Sets
Sets are a type of collection in Python that store unique elements. Think of a set like a bag where you can only have one of each item and no duplicates are allowed. Sets are useful when you need to work with unique items or perform operations like finding common elements between collections.
Creating Sets
You can create a set in Python using curly braces {}
or the set()
function. Here's how:
# Creating a set with curly braces
fruits = {"apple", "banana", "orange"}
# Creating a set with the set() function
numbers = set([1, 2, 3, 4, 5])
# Creating an empty set
empty_set = set() # Note: empty_set = {} creates an empty dictionary, not a set
Adding and Removing Elements
Since sets are mutable (can be changed), you can add and remove elements:
Adding Elements
fruits = {"apple", "banana"}
# Add a single element
fruits.add("orange")
print(fruits) # {'apple', 'banana', 'orange'}
# Add multiple elements
fruits.update(["grape", "kiwi"])
print(fruits) # {'apple', 'banana', 'orange', 'grape', 'kiwi'}
Removing Elements
fruits = {"apple", "banana", "orange", "grape"}
# Remove an element (raises error if not found)
fruits.remove("banana")
print(fruits) # {'apple', 'orange', 'grape'}
# Remove an element safely (no error if not found)
fruits.discard("kiwi") # No error even though 'kiwi' isn't in the set
print(fruits) # {'apple', 'orange', 'grape'}
# Remove and return a random element
removed = fruits.pop()
print(f"Removed: {removed}")
print(f"Remaining: {fruits}")
# Remove all elements
fruits.clear()
print(fruits) # set()
Set Operations
Sets support operations like union, intersection, and difference, which are similar to mathematical set operations.
Union
A union is the combination of two sets, including all unique elements from both sets:
set1 = {1, 2, 3}
set2 = {3, 4, 5}
# Using the | operator
union = set1 | set2
print(union) # {1, 2, 3, 4, 5}
# Using the union() method
union = set1.union(set2)
print(union) # {1, 2, 3, 4, 5}
Intersection
A intersection contains elements that are common to both sets:
set1 = {1, 2, 3}
set2 = {3, 4, 5}
# Using the & operator
intersection = set1 & set2
print(intersection) # {3}
# Using the intersection() method
intersection = set1.intersection(set2)
print(intersection) # {3}
Difference
A difference contains elements that are only in one set and not in the other:
set1 = {1, 2, 3}
set2 = {3, 4, 5}
# Using the - operator
difference = set1 - set2
print(difference) # {1, 2}
# Using the difference() method
difference = set1.difference(set2)
print(difference) # {1, 2}
Checking Membership
You can also check if an element is a member of a set using the in
keyword:
fruits = {"apple", "banana", "orange"}
# Check if an element is in the set
print("apple" in fruits) # True
print("grape" in fruits) # False
Set Methods
Similarly to other data structures, sets have a variety of built-in methods that can be used to manipulate them. Here are some common methods:
fruits = {"apple", "banana", "orange"}
# Get the number of elements
print(len(fruits)) # 3
# Check if a set is a subset of another
# A subset is a set that contains only elements found in another set
small_set = {"apple", "banana"}
print(small_set.issubset(fruits)) # True
# Check if a set is a superset of another
# A superset is a set that contains all elements of another set (and possibly more)

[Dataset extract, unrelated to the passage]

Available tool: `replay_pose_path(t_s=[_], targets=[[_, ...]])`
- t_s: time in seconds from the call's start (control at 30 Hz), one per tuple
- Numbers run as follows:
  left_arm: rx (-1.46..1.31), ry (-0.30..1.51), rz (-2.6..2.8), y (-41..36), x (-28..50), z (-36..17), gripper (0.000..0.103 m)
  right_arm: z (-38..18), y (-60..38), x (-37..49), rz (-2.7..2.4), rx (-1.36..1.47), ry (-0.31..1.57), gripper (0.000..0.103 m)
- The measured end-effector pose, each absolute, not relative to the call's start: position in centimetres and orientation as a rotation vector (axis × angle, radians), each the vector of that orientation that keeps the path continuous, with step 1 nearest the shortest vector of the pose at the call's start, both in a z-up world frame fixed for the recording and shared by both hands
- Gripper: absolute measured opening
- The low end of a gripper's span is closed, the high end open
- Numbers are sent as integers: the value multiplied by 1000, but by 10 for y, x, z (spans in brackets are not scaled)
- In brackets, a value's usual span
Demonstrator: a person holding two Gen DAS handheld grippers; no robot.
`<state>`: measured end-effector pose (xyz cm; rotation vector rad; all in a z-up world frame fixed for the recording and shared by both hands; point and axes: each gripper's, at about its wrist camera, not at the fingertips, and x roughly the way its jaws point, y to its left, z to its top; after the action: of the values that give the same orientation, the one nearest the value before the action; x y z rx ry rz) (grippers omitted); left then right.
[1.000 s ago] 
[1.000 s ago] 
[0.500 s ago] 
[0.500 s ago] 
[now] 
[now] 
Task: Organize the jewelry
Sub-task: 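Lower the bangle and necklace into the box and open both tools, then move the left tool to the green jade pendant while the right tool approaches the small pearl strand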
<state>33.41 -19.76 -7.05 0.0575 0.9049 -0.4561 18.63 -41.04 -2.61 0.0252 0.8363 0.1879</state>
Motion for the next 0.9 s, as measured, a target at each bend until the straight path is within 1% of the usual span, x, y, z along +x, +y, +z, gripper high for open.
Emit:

big_set = {"apple", "banana", "orange", "grape"}
print(big_set.issuperset(fruits)) # True
# Check if two sets have no elements in common
# Disjoint sets are sets that have no elements in common
other_set = {"grape", "kiwi"}
print(fruits.isdisjoint(other_set)) # False (they share no elements)
Frozen Sets
Python also has an immutable version of sets called frozenset
. Once created, you cannot add or remove elements:
# Create a frozen set
immutable = frozenset([1, 2, 3])
print(immutable) # frozenset({1, 2, 3})
# Try to add an element (will raise an error)
try:
immutable.add(4)
except AttributeError as e:
print(f"Error: {e}")
Common Use Cases
Removing Duplicates
One of the most common uses of sets is to remove duplicates from a list:
numbers = [1, 2, 2, 3, 3, 3, 4, 4, 4, 4]
unique_numbers = list(set(numbers))
print(unique_numbers) # [1, 2, 3, 4]
Finding Common Elements
Sets make it easy to find common elements between collections:
students_in_math = {"Alice", "Bob", "Charlie"}
students_in_science = {"Bob", "Charlie", "David"}
# Find students taking both classes
both_classes = students_in_math & students_in_science
print(both_classes) # {'Bob', 'Charlie'}
Summary
Sets are pretty powerful as they allow you to simplify solutions that require working with unique elements or performing operations like finding common elements between collections. They are also great for ensuring that you don't have duplicates in your data structures.